▶ _Prompt_
Nothing but the lines from the one that holds "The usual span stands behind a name" through the end of the material should be repeated, each exactly as it stands, and pictures stay out.

▶ _The data_

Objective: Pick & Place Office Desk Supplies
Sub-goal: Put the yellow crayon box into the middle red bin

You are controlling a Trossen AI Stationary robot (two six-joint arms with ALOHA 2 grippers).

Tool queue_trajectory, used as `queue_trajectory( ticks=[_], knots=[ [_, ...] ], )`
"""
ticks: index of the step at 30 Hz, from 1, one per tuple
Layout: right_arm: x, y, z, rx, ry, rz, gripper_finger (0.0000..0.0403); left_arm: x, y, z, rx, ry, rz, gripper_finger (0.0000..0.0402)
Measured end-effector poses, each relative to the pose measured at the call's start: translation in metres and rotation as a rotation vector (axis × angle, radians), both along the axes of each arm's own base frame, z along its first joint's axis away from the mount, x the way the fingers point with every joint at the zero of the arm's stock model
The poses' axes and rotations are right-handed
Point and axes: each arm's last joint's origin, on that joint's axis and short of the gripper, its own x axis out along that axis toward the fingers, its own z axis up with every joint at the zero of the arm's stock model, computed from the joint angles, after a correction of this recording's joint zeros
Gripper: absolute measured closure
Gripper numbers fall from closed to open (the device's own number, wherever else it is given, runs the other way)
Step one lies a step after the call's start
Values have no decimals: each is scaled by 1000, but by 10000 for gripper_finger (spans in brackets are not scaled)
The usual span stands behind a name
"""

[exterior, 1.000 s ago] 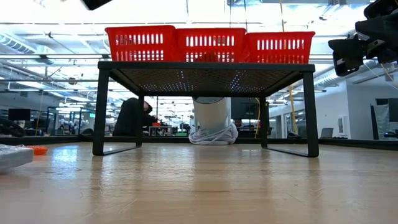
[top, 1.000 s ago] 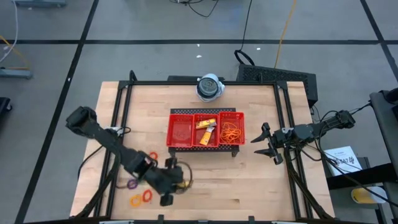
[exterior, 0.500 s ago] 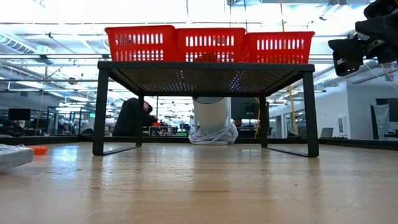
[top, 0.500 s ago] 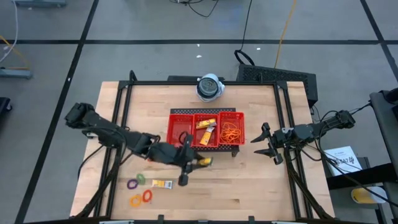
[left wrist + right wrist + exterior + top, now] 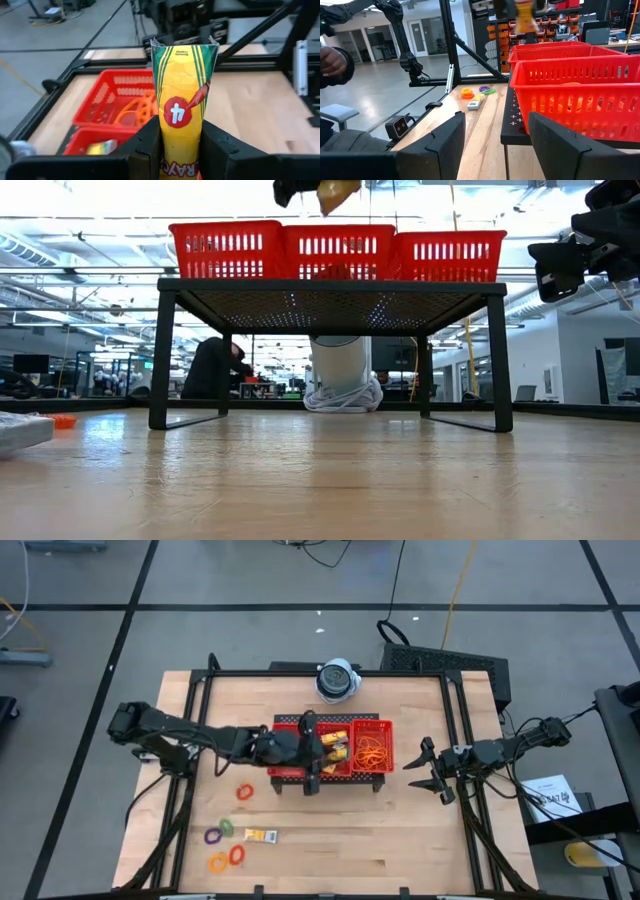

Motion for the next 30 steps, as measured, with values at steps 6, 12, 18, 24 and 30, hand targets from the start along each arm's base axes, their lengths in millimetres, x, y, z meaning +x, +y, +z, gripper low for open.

▶ _Answer area_
The usual span stands behind a name
"""

[exterior, 1.000 s ago] 
[top, 1.000 s ago] 
[exterior, 0.500 s ago] 
[top, 0.500 s ago] 
[left wrist + right wrist + exterior + top, now] 

Motion for the next 30 steps, as measured, with values at steps 6, 12, 18, 24 and 30, hand targets from the start along each arm's base axes, their lengths in millimetres, x, y, z meaning +x, +y, +z, gripper low for open.

For this exercise, nothing more remains to be done.